Data entries:
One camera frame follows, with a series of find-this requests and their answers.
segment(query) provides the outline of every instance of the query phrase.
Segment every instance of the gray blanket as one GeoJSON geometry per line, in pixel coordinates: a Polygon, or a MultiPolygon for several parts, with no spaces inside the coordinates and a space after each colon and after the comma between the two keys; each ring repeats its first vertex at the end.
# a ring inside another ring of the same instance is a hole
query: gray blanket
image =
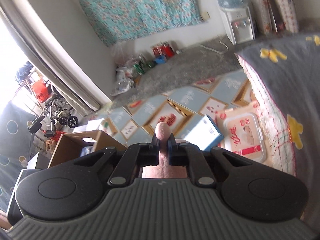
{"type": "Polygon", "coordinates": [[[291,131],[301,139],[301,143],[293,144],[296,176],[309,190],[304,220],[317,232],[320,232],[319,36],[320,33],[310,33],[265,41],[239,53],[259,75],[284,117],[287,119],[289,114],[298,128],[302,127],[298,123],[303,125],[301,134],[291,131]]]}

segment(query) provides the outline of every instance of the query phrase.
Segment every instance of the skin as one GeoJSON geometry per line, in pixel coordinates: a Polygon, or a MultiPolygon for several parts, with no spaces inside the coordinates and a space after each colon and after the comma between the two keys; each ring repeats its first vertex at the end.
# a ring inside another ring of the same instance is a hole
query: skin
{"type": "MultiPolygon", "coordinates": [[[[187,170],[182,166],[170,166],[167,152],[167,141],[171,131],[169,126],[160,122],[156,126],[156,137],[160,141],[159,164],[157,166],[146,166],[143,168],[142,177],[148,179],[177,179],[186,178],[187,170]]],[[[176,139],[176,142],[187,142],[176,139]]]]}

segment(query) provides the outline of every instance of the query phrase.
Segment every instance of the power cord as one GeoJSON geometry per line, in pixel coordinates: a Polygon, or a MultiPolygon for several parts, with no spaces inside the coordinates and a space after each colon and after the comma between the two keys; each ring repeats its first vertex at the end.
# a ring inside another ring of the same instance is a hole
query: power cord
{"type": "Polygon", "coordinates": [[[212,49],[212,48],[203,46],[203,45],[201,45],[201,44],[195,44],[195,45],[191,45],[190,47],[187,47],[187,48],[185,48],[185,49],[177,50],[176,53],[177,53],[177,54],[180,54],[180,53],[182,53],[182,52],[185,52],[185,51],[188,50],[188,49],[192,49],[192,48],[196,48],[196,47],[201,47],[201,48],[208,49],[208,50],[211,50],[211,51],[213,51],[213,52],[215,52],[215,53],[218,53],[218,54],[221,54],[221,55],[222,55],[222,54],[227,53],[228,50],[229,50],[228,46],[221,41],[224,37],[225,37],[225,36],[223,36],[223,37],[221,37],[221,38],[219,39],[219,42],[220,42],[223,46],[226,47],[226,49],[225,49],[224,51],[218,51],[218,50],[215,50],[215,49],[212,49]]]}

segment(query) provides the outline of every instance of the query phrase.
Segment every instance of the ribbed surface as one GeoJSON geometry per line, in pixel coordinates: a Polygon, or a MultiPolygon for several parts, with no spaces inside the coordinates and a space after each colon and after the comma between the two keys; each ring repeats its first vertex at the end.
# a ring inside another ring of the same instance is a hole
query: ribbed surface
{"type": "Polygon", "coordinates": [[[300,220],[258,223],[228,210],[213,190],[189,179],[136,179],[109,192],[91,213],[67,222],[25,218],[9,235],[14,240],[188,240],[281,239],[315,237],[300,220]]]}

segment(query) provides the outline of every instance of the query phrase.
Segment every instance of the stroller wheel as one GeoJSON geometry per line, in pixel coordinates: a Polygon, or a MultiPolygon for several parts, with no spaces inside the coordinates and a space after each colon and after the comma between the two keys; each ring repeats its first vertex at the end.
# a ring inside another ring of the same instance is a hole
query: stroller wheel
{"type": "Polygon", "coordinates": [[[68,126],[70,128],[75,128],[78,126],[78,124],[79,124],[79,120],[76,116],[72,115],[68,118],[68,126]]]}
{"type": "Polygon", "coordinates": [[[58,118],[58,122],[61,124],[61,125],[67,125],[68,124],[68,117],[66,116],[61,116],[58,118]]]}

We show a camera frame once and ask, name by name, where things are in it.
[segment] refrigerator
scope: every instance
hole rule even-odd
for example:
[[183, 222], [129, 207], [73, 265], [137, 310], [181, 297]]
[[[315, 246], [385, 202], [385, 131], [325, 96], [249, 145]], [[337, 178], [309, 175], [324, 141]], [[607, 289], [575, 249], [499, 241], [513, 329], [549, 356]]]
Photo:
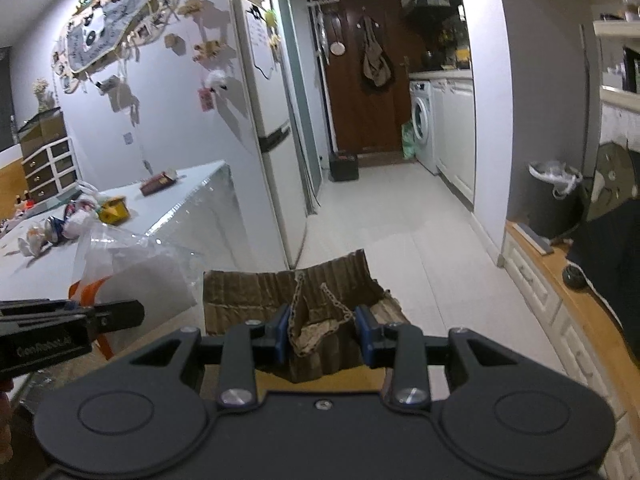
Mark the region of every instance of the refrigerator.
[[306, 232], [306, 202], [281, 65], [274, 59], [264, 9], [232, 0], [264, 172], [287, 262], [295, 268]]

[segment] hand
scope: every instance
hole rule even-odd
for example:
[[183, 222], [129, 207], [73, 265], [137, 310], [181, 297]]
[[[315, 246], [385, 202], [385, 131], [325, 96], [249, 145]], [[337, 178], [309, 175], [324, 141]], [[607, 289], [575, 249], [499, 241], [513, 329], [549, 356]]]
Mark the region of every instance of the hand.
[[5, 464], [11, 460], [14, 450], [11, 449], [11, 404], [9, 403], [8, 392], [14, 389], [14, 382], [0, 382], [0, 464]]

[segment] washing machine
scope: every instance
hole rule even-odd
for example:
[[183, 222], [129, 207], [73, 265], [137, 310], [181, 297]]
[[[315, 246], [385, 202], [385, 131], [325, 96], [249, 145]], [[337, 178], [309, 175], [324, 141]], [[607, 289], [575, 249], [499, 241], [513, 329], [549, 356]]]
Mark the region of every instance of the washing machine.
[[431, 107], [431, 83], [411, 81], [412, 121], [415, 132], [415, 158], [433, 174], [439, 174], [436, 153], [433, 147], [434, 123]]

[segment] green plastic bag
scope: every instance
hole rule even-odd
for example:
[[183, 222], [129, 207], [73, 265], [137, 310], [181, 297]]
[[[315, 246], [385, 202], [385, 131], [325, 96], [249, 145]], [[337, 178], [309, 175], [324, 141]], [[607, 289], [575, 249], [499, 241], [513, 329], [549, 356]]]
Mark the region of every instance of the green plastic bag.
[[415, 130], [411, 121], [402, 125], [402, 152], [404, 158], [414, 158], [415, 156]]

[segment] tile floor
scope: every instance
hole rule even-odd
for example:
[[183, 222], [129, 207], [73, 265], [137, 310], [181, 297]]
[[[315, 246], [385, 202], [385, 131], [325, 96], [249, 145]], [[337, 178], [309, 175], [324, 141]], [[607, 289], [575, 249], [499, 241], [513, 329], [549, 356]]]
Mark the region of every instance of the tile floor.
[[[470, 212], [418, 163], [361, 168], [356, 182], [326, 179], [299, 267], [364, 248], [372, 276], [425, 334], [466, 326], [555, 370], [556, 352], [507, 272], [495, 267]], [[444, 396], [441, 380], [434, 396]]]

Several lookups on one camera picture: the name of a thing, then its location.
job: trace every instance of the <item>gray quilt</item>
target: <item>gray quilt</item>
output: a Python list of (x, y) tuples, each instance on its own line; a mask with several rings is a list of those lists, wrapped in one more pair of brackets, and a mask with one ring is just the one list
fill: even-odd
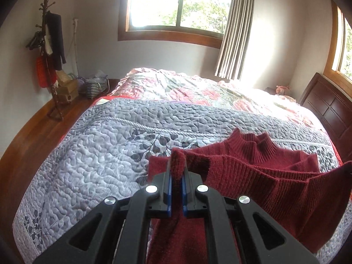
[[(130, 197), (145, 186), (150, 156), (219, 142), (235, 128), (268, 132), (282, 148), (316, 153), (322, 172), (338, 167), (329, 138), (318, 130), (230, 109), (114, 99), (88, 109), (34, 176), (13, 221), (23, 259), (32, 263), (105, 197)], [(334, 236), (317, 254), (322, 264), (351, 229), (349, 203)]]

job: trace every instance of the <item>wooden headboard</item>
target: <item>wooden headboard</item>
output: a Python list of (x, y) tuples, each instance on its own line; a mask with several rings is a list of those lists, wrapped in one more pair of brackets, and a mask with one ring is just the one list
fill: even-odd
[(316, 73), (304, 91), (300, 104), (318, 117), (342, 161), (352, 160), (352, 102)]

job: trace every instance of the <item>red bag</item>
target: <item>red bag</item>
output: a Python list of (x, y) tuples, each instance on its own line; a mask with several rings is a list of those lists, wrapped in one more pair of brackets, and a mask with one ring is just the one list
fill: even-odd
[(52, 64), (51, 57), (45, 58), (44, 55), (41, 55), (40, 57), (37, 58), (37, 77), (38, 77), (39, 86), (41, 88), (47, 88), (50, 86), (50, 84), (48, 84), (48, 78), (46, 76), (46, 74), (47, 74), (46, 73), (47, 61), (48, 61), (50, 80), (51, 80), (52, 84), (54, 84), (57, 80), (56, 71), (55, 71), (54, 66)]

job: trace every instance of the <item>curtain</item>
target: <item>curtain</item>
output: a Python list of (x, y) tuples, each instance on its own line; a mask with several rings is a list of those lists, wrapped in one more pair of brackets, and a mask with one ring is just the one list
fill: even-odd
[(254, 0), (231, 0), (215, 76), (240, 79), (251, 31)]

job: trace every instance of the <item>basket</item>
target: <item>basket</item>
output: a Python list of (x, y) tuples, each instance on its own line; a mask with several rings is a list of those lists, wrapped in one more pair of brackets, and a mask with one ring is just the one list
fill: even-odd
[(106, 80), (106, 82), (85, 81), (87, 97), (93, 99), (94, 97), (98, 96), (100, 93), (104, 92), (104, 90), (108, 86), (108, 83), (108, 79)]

### WHAT IS NEEDED:
Repeat only the stretch of lines starting at the one containing "target: <item>curtain</item>" and running to the final line of the entries above.

### SOLUTION TO THE EXERCISE:
target: <item>curtain</item>
output: a Python list of (x, y) tuples, each instance on its own line; a mask with several rings is a list of those lists, wrapped in one more pair of brackets, and a mask with one ring is just the one list
fill: even-odd
[(254, 0), (231, 0), (215, 76), (240, 79), (251, 31)]

job: trace every instance of the <item>basket</item>
target: <item>basket</item>
output: a Python list of (x, y) tuples, each instance on its own line; a mask with several rings is a list of those lists, wrapped in one more pair of brackets, and a mask with one ring is just the one list
fill: even-odd
[(106, 80), (106, 82), (85, 81), (87, 97), (93, 99), (94, 97), (98, 96), (100, 93), (104, 92), (104, 90), (108, 86), (108, 83), (108, 79)]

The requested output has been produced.